Task directions
Lines from the first one down to the one containing "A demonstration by" in the data below are the only ones needed; please return them exactly, both ends included.
*** Dataset extract ***
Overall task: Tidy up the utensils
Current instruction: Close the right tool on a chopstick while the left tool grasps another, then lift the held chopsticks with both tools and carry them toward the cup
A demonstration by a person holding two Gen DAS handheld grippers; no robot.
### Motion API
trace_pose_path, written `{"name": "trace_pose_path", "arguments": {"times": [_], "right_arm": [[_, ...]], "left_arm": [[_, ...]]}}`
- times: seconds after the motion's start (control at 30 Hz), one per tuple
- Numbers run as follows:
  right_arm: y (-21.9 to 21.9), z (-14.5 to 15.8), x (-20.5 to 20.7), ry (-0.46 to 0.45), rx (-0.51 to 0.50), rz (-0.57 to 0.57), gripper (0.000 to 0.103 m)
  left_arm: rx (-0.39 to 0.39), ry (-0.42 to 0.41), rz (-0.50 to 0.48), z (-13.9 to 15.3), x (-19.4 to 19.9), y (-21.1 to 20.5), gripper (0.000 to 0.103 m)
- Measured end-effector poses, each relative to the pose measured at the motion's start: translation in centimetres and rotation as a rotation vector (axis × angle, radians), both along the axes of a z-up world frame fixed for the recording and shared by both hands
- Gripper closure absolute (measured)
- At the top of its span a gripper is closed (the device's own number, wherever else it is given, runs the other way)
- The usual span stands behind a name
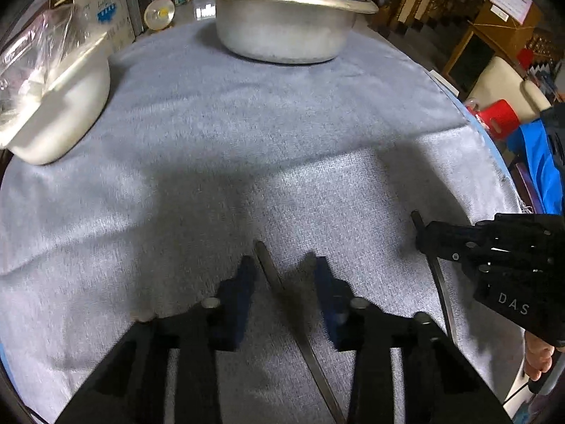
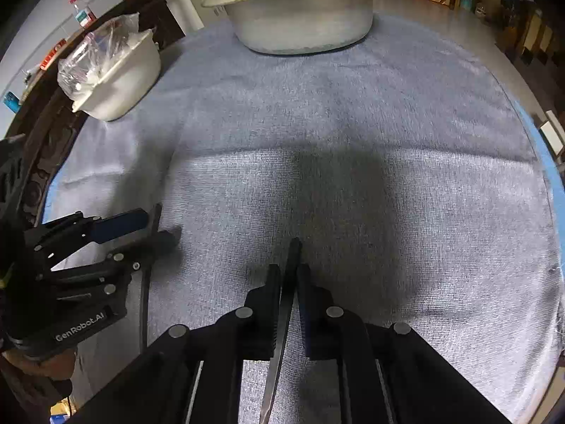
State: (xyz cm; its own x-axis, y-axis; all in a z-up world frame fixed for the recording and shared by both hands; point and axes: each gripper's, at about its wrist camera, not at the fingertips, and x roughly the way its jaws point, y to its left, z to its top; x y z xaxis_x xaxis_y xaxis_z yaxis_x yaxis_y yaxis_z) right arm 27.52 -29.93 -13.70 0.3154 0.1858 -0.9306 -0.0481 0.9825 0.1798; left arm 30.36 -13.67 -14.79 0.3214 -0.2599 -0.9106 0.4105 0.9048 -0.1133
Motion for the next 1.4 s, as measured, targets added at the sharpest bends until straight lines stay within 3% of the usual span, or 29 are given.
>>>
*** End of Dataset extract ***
Exercise result
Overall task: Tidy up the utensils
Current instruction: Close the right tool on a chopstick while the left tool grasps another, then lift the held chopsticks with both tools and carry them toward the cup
A demonstration by a person holding two Gen DAS handheld grippers; no robot.

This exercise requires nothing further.